The Killing of a Sacred Deer * * * * *

Martin brings illnesses beyond the good Doctors comprehension.
   Yorgos Lanthimos is the same director that gave us The Lobster.  Interestingly this film is not quite as absurd.  He seems to have wound things back rather than upped the ante.
This time we are not cast into the future or some kind of parallel universe. The story is clearly set in this world, and in this modern day, which in some respects makes it more disturbing.
          A respected surgeon is regularly meeting a young man called Martin.  Martin has a very persuasive personality. He doesn’t throw tantrums, he doesn’t make a scene, he just gets what he wants through unswerving insistence.
        He visits the surgeon at the hospital and at the surgeon's home.  He develops a relationship with the surgeons teenage daughter, he wins the favour of the surgeons impressionable young son.  
         As the story progresses we learn that Martin does not have a father, and the absence of his father has something to do with the surgeon.
        Martin makes prophetic pronouncements - there is to be a curse upon the surgeons family - which are like plagues from the Gods, and there is only one thing that can be done to prevent them coming true. In retribution for the loss of his own father an unspeakable sacrifice is called for from the surgeon.

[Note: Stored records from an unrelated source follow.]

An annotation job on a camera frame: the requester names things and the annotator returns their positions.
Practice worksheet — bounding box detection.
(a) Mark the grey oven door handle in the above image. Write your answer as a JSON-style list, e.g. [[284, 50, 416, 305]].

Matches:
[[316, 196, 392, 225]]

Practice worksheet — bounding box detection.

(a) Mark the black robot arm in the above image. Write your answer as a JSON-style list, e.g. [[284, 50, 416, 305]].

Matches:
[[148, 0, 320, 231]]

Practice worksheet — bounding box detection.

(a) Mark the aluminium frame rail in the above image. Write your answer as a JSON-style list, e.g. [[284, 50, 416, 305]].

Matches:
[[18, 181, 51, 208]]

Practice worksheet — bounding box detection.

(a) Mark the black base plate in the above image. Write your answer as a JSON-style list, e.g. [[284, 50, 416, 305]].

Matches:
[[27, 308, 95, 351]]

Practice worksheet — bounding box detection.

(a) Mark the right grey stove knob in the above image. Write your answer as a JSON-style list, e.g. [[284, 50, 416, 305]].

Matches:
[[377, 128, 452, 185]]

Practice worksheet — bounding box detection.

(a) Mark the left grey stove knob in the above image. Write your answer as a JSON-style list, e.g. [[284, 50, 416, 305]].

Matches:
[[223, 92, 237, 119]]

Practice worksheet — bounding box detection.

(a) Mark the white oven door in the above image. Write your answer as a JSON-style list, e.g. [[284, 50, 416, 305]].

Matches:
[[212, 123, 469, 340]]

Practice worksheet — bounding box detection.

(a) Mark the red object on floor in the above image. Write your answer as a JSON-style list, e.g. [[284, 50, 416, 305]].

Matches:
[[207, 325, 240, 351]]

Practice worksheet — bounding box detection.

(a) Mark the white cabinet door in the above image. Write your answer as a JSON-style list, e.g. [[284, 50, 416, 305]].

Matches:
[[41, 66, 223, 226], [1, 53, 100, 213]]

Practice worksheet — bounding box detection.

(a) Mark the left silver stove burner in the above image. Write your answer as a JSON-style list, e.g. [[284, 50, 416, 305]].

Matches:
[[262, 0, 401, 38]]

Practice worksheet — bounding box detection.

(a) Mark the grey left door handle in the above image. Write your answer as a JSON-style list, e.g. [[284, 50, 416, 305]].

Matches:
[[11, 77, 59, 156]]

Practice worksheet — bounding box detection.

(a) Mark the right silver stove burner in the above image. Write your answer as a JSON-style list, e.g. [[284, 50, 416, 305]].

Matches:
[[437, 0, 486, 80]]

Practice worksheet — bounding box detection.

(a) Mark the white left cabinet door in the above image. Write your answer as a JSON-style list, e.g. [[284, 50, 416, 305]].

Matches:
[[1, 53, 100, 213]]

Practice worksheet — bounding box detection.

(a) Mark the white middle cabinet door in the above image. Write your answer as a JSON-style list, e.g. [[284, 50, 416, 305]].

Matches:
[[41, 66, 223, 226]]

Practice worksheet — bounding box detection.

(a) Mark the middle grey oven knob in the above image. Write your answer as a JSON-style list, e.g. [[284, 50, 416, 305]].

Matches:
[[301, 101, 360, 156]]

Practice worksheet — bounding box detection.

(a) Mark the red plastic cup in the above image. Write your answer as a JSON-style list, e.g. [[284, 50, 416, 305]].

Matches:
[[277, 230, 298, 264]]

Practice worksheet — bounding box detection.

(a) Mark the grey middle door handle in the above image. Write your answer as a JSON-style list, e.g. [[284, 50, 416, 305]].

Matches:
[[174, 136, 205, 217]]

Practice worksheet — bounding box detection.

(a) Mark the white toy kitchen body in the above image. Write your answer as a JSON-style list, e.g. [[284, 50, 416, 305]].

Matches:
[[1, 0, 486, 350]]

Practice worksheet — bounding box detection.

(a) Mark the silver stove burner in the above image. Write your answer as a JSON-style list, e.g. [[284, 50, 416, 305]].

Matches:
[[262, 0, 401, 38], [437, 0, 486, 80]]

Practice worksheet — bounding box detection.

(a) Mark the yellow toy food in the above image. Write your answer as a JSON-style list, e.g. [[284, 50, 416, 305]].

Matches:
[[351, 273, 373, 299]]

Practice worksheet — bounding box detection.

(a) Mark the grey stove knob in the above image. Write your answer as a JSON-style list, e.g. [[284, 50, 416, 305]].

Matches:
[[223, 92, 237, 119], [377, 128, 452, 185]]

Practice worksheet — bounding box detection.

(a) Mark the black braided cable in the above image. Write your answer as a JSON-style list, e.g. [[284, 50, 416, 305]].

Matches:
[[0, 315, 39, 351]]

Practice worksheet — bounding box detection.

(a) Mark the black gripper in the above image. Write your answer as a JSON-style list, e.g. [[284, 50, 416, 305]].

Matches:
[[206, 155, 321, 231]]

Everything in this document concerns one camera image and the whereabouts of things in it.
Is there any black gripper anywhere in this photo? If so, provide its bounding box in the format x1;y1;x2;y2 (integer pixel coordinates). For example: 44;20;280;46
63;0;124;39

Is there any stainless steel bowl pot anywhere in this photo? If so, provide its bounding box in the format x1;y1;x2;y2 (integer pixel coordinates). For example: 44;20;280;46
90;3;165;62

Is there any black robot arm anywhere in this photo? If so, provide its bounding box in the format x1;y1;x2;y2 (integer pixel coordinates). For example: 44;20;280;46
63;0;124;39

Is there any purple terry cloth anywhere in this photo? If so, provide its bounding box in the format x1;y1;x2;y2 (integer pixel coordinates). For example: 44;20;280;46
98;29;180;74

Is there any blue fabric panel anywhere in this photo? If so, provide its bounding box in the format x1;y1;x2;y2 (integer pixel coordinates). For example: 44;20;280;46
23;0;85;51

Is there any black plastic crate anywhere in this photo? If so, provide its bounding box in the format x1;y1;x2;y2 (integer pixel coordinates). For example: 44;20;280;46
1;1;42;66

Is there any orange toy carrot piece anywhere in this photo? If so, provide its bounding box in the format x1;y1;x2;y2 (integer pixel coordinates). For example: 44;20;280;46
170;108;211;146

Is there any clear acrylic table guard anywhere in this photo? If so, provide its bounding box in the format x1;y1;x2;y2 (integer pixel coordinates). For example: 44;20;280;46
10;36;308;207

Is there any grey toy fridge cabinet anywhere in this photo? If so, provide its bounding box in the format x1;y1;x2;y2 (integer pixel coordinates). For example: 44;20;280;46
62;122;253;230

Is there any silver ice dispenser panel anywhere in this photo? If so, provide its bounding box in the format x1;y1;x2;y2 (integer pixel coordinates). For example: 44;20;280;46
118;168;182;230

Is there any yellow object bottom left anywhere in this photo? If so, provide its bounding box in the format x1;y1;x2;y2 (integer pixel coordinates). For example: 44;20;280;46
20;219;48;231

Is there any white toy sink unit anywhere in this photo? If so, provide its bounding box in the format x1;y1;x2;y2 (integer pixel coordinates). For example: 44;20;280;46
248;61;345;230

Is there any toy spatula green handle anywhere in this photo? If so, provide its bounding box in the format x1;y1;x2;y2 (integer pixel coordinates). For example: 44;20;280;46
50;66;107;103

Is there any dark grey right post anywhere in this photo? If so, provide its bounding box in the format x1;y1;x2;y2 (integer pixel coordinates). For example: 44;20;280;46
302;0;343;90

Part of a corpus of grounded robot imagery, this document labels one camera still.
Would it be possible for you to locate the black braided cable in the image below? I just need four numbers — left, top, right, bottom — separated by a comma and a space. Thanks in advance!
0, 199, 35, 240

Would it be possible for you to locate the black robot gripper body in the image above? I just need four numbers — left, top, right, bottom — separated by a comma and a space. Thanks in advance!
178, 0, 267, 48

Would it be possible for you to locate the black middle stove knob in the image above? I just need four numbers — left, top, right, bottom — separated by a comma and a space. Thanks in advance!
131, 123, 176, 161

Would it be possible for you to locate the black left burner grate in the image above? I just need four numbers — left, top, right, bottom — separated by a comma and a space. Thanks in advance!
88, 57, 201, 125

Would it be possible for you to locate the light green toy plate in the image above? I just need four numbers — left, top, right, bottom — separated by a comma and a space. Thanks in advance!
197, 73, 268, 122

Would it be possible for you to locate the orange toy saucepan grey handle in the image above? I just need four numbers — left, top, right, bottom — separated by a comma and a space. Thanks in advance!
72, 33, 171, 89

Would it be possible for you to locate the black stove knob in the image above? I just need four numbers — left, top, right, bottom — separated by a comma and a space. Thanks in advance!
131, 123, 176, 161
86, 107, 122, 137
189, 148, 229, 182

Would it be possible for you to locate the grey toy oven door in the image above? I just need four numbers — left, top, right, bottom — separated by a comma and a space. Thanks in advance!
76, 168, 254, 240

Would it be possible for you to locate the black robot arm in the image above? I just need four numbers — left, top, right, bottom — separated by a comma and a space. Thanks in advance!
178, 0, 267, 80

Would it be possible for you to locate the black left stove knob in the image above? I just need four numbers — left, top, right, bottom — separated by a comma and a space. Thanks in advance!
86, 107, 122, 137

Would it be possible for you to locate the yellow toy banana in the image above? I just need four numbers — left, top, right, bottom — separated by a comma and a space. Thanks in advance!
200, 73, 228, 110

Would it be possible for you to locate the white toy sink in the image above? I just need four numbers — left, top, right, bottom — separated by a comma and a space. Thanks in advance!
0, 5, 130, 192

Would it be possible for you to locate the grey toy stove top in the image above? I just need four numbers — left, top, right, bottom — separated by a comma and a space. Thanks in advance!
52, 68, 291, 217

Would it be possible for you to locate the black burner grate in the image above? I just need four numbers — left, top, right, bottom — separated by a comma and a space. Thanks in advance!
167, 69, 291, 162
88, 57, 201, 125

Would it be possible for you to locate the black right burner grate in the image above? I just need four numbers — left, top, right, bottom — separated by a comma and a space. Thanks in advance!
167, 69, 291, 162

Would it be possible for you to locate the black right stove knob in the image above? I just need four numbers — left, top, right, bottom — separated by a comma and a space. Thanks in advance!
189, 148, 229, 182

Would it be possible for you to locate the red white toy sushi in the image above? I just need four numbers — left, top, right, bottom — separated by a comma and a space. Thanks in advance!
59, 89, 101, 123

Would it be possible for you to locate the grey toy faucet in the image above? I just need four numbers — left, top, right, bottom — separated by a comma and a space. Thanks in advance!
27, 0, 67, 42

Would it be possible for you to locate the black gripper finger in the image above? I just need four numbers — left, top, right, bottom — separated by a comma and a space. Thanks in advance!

        The concept is silly - a sixteen year old boy ingratiating himself into the life of a an empowered respected surgeon, it’s completely dismissable -  until you watch it.
       Like The Lobster, Yorgos Lanthimos has a way of making the absurd perfectly acceptable. You don’t find yourself scoffing, you find yourself frightened, intrigued and concerned.  Even the language is hypnotic.  There is a natural unnaturalness in the way they speak to each other.  Very direct sentences, often absent of subtlety and nuances. Sentences constructed so they cannot carry secondary meanings or an envelope of lies.
        And once you are a believer you are ready to accept the madness the film descends into.
        There is a telling scene, so simple, almost incongruously inserted where the surgeon visits the principal of the school his children attend.  “Which of my children do you prefer?” he asks the principal, as though such a question is natural.  By way of response the Principal mentions their individual merits, including the excellent essay his daughter wrote on Iphigenia. (Call me slow, but it wasn’t until that point that the penny dropped, including the title …. Doh!   By way of excuse I will say I read nothing about this film before I went to see it.)  It’s full of beautiful symbols from the Greeks: gifts exchanged, songs which are sung, surreptitious meetings, cruel demands, moral turpitude and strange ailments.
        The locations and photography should be mentioned: seductively inviting, like pages from a magazine the locations are believable and impossibly clean - like the surgeon's hands which frequently get referred to.
       The Killing of a Sacred Deer is a fabulous film, frightening and captivating. Great performance from Colin Farrell who collaborated with Lanthimos on The Lobster (and also with Nicole Kidman in The Beguiled).  Nicole Kidman is wonderful (she rarely puts a foot wrong in the roles she takes on these days), and Barry Keoghan as the boy Martin is brilliant and appropriately disturbing.